CVE-2026-42867 in langflow
Summary
by MITRE • 06/23/2026
Langflow is a tool for building and deploying AI-powered agents and workflows. Prior to 1.9.0, Langflow is vulnerable to Path Traversal in the Knowledge Bases API (POST /api/v1/knowledge_bases). This occurs because user-supplied knowledge base names are used directly to create file paths without proper sanitization or containment checks. An authenticated attacker can exploit this flaw to create directories and write files anywhere on the server's filesystem. This vulnerability is fixed in 1.9.0.
Once again VulDB remains the best source for vulnerability data.
Analysis
by VulDB Data Team • 06/23/2026
The vulnerability identified in Langflow versions prior to 1.9.0 represents a critical path traversal flaw within the Knowledge Bases API, specifically affecting the POST /api/v1/knowledge_bases endpoint. This security weakness stems from inadequate input validation and sanitization mechanisms that fail to properly constrain user-supplied data when constructing file system paths. The flaw allows authenticated attackers with access to the knowledge base functionality to manipulate file path construction through maliciously crafted knowledge base names, bypassing normal file system access controls and containment measures.
The technical implementation of this vulnerability occurs when the application directly incorporates user-provided knowledge base names into file system operations without proper sanitization or validation. This pattern creates an environment where attackers can inject directory traversal sequences such as '../' or similar constructs that allow them to navigate beyond the intended directory boundaries. The lack of proper path containment checks means that legitimate file system operations intended for restricted directories can be redirected to arbitrary locations on the server's file system, potentially enabling attackers to create new directories, write files, or even overwrite critical system components.
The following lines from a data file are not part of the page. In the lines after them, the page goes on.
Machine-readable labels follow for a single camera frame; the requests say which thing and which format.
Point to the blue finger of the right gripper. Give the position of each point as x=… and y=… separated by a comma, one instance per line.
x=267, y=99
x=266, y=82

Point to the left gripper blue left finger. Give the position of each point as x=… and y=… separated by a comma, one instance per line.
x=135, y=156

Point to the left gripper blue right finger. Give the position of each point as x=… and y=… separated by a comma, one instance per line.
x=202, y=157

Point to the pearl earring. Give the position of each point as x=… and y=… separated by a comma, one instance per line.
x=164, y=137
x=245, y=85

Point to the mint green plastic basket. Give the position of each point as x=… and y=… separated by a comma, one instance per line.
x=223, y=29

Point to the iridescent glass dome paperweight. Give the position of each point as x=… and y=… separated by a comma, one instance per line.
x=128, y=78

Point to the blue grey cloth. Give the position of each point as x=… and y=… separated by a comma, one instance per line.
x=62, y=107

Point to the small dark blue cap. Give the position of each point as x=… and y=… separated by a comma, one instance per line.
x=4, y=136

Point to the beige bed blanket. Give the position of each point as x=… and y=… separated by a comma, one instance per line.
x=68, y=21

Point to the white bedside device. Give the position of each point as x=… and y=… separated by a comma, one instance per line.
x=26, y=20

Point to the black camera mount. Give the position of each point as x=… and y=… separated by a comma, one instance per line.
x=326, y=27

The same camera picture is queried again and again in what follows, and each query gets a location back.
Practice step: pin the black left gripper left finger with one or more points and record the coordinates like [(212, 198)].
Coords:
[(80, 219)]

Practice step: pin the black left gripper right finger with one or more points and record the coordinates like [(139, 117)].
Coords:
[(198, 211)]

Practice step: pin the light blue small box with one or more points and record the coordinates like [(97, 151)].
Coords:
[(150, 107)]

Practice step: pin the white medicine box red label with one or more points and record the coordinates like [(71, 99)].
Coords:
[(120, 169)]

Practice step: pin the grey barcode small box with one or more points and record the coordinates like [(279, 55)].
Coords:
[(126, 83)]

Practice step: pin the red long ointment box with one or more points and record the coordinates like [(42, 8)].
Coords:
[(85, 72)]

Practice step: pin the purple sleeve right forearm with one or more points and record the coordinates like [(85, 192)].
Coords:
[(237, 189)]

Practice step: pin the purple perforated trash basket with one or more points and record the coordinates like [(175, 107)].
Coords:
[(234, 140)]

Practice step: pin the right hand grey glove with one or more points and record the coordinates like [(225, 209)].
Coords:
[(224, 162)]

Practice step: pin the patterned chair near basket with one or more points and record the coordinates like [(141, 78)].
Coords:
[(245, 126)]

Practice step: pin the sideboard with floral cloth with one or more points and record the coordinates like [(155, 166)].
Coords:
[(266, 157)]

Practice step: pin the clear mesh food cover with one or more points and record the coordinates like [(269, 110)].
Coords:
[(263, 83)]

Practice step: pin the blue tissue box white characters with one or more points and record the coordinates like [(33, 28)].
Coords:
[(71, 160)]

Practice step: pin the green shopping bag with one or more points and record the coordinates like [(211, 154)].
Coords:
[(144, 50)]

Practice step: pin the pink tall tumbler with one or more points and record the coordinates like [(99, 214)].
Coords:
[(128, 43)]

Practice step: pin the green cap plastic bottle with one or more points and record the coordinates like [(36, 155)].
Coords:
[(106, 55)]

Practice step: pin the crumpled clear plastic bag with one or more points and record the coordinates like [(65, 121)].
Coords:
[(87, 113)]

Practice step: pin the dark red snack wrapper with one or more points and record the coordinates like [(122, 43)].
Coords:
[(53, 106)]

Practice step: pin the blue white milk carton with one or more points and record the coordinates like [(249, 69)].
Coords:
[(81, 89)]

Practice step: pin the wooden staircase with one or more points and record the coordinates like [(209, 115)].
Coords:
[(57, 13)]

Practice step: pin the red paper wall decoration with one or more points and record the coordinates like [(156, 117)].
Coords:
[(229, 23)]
The operational impact of this vulnerability extends far beyond simple data exposure, as it provides authenticated attackers with the capability to perform arbitrary file system modifications on the affected server. This could enable attackers to establish persistent backdoors, modify application configuration files, inject malicious code into the application's execution path, or gain access to sensitive data stored in locations outside the intended knowledge base storage areas. The vulnerability essentially grants attackers root-like privileges within the application's file system boundaries, making it particularly dangerous for production environments where Langflow might be running with elevated privileges.
The security implications of this flaw align with common weakness enumerations such as CWE-22 Path Traversal and CWE-73 Path Traversal in the context of API endpoints. This vulnerability also maps to several ATT&CK techniques including T1059 Command and Scripting Interpreter for executing malicious code through file system modifications, T1486 Data Encrypted for Ransomware operations, and T1566 Phishing for initial access that could lead to exploitation of authenticated API endpoints. Organizations using Langflow should immediately implement the mitigation provided in version 1.9.0, which includes proper input sanitization of user-supplied knowledge base names, implementation of strict path containment rules, and enforcement of directory traversal prevention measures. Additionally, system administrators should conduct thorough security reviews of all API endpoints that handle file system operations and implement comprehensive monitoring for suspicious file system activities that could indicate exploitation attempts.